- What you will do -
Every line below that holds the string "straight" must be copied.

- Recorded information -
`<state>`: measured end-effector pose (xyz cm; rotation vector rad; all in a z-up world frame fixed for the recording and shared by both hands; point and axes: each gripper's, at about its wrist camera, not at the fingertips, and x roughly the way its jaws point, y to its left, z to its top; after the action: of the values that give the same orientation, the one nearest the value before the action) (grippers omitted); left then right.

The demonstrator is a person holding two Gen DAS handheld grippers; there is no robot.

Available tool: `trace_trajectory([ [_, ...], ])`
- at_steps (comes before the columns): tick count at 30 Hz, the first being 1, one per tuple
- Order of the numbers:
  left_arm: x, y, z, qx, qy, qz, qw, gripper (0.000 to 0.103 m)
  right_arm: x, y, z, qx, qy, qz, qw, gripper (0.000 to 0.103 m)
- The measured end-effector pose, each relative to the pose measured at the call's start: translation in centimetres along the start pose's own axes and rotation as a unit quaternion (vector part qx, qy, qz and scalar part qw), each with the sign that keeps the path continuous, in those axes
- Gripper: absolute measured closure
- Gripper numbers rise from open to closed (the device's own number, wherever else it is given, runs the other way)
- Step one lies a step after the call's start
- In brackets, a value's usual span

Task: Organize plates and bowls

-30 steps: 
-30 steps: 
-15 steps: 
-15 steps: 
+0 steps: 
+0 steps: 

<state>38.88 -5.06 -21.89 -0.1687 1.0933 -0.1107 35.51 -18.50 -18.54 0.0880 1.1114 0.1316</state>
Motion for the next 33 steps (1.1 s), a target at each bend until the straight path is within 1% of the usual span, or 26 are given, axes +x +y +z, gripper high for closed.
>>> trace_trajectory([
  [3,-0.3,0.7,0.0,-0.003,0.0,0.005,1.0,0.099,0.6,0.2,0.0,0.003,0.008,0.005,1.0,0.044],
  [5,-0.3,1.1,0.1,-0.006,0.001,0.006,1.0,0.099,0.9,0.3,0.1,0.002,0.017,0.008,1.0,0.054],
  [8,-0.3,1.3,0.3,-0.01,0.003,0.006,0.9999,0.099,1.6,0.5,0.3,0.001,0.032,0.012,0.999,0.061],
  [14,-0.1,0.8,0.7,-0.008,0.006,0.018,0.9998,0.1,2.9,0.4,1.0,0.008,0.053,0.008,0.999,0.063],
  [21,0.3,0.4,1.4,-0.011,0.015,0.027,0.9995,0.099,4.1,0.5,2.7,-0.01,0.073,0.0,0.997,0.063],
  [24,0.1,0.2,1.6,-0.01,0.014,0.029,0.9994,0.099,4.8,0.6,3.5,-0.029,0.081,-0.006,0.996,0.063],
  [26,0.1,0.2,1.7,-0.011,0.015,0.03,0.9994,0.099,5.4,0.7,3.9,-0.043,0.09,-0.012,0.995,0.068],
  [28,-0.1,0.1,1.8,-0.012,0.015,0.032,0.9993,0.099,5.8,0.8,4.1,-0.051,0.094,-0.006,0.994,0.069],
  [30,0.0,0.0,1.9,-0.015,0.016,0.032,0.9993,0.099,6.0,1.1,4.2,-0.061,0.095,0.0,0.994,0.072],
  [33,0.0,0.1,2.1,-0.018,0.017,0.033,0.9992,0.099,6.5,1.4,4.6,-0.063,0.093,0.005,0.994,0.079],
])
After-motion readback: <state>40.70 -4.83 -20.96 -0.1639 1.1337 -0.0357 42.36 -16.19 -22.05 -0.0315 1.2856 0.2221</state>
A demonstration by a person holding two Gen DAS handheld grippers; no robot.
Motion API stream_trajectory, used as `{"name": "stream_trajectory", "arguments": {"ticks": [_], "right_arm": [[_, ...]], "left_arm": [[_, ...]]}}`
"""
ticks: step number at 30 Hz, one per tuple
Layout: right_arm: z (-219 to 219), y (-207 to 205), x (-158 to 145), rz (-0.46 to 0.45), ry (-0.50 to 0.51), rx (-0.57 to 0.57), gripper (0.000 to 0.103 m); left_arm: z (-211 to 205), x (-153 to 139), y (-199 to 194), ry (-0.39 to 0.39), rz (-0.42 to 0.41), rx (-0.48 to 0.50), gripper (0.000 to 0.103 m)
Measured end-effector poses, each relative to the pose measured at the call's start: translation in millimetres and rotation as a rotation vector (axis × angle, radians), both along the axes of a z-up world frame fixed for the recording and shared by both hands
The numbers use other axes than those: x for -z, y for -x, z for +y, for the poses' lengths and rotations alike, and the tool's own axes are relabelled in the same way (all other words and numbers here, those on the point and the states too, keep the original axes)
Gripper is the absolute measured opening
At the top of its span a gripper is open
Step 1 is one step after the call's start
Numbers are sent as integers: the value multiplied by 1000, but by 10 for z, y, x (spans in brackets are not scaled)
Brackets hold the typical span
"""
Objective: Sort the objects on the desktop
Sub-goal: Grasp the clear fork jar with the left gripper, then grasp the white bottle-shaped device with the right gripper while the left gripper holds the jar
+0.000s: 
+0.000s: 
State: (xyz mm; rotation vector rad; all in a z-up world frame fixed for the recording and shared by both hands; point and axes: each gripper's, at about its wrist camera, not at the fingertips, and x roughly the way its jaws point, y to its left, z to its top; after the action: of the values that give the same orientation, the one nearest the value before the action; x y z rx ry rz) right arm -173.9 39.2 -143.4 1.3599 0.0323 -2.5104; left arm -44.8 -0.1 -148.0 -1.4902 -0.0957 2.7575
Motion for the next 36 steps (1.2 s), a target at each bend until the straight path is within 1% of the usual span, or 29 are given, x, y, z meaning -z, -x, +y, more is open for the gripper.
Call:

- Exercise response -
Motion for the next 33 steps (1.1 s), a target at each bend until the straight path is within 1% of the usual span, or 26 are given, axes +x +y +z, gripper high for closed.
Motion for the next 36 steps (1.2 s), a target at each bend until the straight path is within 1% of the usual span, or 29 are given, x, y, z meaning -z, -x, +y, more is open for the gripper.

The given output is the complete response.